Utility and Interrater Reliability of Video Urodynamics in Patients with an Isolated Fibrolipoma of Filum Terminale
Shane Forest Batie, MD, Caitlin T. Coco, MD, Bruno P. Braga, MD, Yvonne Chan, MD, Irina Stanasel, MD, Micah A. Jacobs, MD, Craig A. Peters, MD, Linda A. Baker, MD, Bruce J. Schlomer, MD.
University of Texas Southwestern, Dallas, TX, USA.
Background: Pediatric patients with an isolated fibrolipoma of filum terminale (IFFT) but otherwise normal spinal cord are often referred for bladder evaluation with video urodynamics (VUDS). VUDS interpretation is subjective and can be difficult, especially in young children. These patients may undergo a detethering surgery if there is concern for symptomatic tethered cord or risk of developing this. We hypothesized that VUDS in children with IFFT would have limited clinical utility and poor interrater reliability.
Methods: Patients seen in our clinic with IFFT who underwent VUDS for from 2009-2021 were retrospectively reviewed for demographics, clinical characteristics , and whether VUDS impacted the decision for or against detethering. 6 pediatric urologists who were blinded to patient clinical characteristics except age, gender, estimated bladder capacity, and presence of IFFT reviewed the VUDS. Reviewers were asked about capacity, compliance, EMG activity, leakage, voiding, and appearance of fluoroscopic images. They classified each study as normal, reassuring for normal, concerning for abnormal, or abnormal. Fisher's exact test was used to compare groups. Gwet's first order agreement coefficient (AC1) with 95% CI was used to assess interrater reliability.
Results: 48 patients (25F:23M) were identified. Median age at initial evaluation was 2.8yrs (IQR:1.5-6.8). 24 (50%) patients underwent a detethering surgery. 16 (33%) were toilet trained at initial evaluation, 13 (27%) were toilet trained during follow-up. Of those not toilet trained at last follow-up, 14 (29%) were younger than 3 years of age, and 5 (10%) over age 3. There was no difference in toilet training between those undergoing detethering or not (p=0.7). VUDS at initial evaluation were interpreted by the treating urologist as normal in 4 (8%), reassuring for normal in 39 (81%), or concerning for abnormal in 5 (10%). Based on neurosurgery clinic and operative notes, VUDS made no apparent change in management in 38 patients (79%), prompted detethering in 3 (6%), and avoided detethering in 7 (15%) patients. Interrater reliability for VUDS interpretation ranged from fair to very good depending on the question (Table 1). Fair agreement (AC1=0.27) was seen for overall categorizing of urodynamic findings.

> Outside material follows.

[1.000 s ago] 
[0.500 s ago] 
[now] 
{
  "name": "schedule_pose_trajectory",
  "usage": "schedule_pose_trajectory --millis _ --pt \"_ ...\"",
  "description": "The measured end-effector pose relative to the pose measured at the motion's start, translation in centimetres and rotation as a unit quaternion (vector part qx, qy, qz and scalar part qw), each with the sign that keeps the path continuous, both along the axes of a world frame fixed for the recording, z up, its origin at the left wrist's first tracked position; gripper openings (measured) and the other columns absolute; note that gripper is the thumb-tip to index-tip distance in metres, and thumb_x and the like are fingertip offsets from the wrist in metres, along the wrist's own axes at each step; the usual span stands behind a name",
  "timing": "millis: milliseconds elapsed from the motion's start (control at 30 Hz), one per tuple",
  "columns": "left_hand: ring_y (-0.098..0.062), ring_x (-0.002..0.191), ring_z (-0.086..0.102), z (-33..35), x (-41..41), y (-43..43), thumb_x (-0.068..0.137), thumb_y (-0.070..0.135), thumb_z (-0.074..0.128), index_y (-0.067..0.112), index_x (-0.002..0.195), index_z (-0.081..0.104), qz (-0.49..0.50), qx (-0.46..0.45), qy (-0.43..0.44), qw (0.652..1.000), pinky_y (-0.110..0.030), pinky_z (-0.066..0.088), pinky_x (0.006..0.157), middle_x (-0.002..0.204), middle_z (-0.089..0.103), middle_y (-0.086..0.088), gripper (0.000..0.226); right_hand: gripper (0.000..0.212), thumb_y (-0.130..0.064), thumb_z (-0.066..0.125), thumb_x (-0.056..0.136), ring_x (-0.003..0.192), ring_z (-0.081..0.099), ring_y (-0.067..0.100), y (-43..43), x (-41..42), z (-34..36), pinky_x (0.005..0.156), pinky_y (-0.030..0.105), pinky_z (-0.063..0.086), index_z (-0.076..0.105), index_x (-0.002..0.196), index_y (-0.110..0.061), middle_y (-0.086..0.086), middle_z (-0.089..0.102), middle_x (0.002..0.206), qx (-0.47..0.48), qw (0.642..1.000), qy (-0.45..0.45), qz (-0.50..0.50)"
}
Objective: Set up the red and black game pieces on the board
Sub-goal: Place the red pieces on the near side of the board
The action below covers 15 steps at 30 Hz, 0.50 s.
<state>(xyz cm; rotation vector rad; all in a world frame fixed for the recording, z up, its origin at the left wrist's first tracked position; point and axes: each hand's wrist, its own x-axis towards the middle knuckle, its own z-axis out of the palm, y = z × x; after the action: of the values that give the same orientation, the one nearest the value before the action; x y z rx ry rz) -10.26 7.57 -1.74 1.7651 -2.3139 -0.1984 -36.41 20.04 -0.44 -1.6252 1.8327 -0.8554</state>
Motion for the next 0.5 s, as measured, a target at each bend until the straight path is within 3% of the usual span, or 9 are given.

Conclusion: VUDS affected the decision for or against detethering surgery in about 20% of our cohort. Toilet training outcomes were similar between those who did and did not have detethering. Interpretation of VUDS had fair interrater reliability for assigning normal versus abnormal bladder function. VUDS interpretation has limitations in determining normal versus abnormal bladder function in children with IFFT; this should be understood by parents and physicians.